Directions for this task » Return the lines of the data below exactly. Start at the first and end with the line containing "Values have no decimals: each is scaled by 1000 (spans".

───── Source data ─────

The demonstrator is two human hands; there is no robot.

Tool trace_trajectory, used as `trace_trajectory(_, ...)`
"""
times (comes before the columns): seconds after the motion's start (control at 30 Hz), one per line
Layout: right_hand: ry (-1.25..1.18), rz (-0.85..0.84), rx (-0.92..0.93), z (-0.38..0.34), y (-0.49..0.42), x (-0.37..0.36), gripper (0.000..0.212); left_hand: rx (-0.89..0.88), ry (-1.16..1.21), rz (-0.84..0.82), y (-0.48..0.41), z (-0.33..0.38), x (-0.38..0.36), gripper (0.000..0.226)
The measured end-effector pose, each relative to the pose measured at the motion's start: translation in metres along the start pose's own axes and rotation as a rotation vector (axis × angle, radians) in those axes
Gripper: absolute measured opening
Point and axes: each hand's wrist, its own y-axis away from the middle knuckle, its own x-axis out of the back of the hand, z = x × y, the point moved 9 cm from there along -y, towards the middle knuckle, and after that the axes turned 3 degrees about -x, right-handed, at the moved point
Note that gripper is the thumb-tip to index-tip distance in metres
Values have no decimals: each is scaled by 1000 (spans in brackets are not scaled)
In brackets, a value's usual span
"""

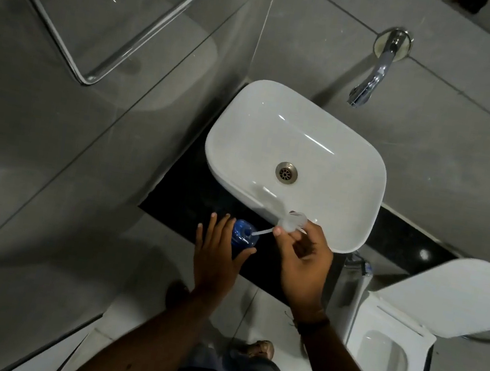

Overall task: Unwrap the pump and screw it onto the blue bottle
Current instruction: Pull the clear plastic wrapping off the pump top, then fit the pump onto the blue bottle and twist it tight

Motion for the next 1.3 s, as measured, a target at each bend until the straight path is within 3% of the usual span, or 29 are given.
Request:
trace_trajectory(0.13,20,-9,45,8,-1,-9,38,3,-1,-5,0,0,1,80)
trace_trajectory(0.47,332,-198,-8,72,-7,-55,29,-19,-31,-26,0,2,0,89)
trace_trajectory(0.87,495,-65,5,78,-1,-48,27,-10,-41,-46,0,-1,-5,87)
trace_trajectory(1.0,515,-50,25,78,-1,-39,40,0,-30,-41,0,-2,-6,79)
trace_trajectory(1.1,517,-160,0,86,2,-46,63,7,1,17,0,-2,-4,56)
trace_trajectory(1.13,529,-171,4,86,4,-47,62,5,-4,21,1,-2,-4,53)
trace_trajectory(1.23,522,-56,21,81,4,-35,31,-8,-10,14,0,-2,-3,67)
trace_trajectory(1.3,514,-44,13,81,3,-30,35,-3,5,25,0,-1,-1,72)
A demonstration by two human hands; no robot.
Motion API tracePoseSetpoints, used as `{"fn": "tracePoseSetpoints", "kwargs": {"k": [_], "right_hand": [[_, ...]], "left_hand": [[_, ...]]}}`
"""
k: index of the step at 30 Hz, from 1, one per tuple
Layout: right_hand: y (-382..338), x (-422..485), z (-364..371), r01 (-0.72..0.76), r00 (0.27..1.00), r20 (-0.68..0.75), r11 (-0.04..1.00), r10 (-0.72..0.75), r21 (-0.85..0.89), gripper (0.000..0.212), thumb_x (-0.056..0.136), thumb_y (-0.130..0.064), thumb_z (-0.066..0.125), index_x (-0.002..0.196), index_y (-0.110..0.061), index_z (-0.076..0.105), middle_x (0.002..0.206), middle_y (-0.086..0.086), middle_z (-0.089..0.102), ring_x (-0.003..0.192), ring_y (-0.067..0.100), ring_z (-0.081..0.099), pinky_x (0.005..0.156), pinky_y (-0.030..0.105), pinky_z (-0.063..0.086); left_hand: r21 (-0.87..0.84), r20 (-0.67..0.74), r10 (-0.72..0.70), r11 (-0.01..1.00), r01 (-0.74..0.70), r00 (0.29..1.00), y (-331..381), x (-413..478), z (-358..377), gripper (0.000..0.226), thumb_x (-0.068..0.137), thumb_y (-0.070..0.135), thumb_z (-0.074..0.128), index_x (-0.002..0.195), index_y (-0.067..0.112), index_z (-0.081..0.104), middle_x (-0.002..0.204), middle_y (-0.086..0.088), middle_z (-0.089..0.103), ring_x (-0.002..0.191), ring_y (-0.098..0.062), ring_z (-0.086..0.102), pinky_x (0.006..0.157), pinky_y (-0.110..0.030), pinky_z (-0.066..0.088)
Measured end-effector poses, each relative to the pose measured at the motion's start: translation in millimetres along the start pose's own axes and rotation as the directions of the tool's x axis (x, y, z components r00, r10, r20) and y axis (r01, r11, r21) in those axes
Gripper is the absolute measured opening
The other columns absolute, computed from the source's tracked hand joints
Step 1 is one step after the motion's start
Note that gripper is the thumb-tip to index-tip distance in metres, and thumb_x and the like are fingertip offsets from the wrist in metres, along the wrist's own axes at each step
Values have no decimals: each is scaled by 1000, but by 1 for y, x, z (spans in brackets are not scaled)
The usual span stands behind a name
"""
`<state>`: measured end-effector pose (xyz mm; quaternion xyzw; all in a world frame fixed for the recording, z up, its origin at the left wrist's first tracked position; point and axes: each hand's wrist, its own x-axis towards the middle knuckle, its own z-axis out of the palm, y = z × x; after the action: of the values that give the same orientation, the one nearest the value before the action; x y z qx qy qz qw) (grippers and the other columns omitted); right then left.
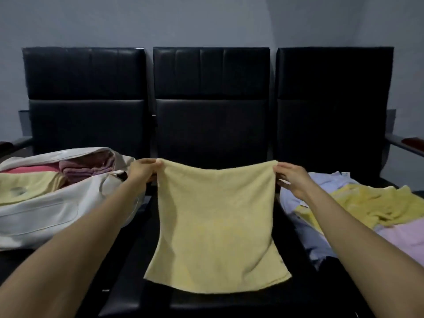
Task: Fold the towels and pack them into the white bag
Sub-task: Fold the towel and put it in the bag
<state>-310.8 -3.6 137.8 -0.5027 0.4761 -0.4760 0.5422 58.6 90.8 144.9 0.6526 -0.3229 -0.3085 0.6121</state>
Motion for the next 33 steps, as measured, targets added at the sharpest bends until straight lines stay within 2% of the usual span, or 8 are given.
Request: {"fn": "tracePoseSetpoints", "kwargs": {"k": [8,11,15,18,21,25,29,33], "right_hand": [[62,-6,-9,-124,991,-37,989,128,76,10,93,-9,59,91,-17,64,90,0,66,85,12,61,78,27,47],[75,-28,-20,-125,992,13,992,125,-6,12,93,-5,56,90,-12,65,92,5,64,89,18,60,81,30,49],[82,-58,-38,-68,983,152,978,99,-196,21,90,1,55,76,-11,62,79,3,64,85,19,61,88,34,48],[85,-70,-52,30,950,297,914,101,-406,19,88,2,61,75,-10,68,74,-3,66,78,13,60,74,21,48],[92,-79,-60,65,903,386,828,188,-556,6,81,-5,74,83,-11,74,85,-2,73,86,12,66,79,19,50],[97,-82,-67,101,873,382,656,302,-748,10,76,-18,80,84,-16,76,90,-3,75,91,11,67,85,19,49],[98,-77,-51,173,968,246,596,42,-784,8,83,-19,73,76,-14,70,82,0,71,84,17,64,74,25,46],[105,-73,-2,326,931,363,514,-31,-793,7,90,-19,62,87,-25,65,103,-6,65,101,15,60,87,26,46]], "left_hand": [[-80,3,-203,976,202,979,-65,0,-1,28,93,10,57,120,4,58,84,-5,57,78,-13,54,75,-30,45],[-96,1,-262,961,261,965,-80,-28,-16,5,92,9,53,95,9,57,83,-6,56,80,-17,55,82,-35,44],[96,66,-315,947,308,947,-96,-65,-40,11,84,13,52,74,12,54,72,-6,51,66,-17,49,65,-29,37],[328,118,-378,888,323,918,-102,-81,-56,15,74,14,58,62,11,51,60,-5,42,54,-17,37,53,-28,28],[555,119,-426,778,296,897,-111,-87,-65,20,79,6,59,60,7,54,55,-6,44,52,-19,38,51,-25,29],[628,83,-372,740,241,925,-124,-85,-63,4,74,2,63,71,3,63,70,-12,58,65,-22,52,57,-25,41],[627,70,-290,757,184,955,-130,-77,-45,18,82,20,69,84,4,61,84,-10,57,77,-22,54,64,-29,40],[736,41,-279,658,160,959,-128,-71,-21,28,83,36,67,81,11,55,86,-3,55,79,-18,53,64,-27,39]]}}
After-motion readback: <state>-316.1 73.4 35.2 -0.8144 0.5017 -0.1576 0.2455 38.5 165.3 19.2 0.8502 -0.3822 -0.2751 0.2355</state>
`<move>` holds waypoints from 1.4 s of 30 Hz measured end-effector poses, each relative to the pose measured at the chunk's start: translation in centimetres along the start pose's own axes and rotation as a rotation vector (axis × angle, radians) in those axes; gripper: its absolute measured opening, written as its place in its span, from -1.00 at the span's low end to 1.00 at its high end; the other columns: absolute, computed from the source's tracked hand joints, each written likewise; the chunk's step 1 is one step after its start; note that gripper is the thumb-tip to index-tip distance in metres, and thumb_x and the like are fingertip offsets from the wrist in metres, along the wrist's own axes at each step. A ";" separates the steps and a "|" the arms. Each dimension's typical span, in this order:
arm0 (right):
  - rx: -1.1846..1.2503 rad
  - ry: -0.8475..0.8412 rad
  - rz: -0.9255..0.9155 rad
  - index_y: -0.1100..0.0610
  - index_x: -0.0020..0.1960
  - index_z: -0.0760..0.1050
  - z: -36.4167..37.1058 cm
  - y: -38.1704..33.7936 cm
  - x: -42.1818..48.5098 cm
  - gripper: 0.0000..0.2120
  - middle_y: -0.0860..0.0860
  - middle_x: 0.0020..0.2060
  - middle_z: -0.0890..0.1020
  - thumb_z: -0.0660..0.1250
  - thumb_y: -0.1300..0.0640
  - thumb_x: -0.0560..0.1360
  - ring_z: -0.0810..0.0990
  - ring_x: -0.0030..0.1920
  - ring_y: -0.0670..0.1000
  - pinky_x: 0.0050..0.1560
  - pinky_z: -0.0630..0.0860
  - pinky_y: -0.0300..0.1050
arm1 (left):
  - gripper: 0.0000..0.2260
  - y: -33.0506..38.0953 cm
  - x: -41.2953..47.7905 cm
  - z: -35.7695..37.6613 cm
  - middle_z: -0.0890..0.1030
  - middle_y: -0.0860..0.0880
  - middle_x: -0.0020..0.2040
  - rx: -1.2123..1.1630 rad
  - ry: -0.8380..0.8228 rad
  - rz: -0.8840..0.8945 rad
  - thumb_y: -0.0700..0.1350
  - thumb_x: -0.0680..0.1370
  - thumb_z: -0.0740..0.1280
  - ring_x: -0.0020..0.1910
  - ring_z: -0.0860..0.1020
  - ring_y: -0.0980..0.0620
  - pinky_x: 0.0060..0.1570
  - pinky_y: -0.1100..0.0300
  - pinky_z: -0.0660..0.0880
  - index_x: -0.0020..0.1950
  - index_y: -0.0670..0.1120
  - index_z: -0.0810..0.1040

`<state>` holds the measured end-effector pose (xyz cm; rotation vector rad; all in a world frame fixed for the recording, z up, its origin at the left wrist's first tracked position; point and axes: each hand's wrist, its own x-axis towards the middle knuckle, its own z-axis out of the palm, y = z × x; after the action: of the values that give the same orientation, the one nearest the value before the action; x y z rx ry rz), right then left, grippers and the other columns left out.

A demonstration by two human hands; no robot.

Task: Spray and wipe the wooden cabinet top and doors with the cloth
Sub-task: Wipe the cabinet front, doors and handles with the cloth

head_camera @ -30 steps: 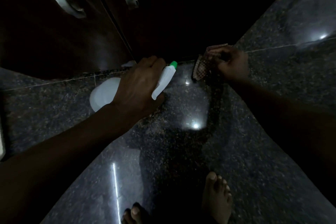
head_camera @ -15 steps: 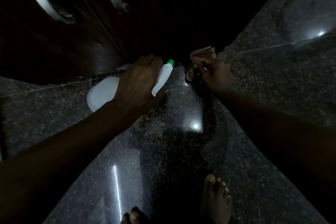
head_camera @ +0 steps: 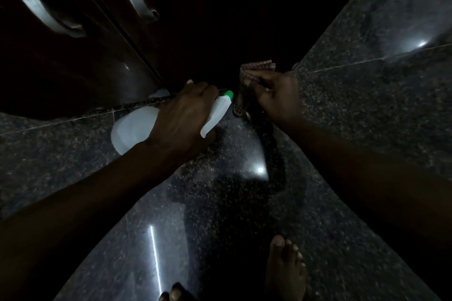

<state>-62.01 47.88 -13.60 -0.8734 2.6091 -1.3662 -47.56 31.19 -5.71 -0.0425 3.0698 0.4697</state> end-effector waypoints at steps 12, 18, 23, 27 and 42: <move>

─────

Task response »
The demonstrator is two human hands; there is no robot.

Tool trace_trajectory, used as `trace_trajectory(_, ...)`
"""
times (comes before the columns): seconds after the motion's start (control at 30 Hz), one per line
Layout: right_hand: ry (-1.25..1.18), rz (-0.85..0.84), rx (-0.92..0.93), z (-0.38..0.34), y (-0.49..0.42), x (-0.37..0.36), gripper (0.000..0.212); left_hand: rx (-0.89..0.88), ry (-1.16..1.21), rz (-0.84..0.82), y (-0.48..0.41), z (-0.33..0.38), x (-0.38..0.36), gripper (0.000..0.226)
The measured end-effector pose, each relative to the pose measured at the motion's start: translation in metres along the start pose's own axes and rotation as a rotation vector (axis × angle, radians) in those axes
Gripper: absolute measured opening
Point and axes: each hand's wrist, its own y-axis away from the middle knuckle, its own x-axis out of the back of the hand, z = x × y, the point moved 9 cm from there along -y, towards the middle knuckle, and after that the axes turned 3 degrees about -x, right-handed, at the moved point
Note that gripper is the thumb-tip to index-tip distance in metres
Values have no decimals: each is scaled by 1000 (spans in brackets are not scaled)

This answer leaves nothing further to address.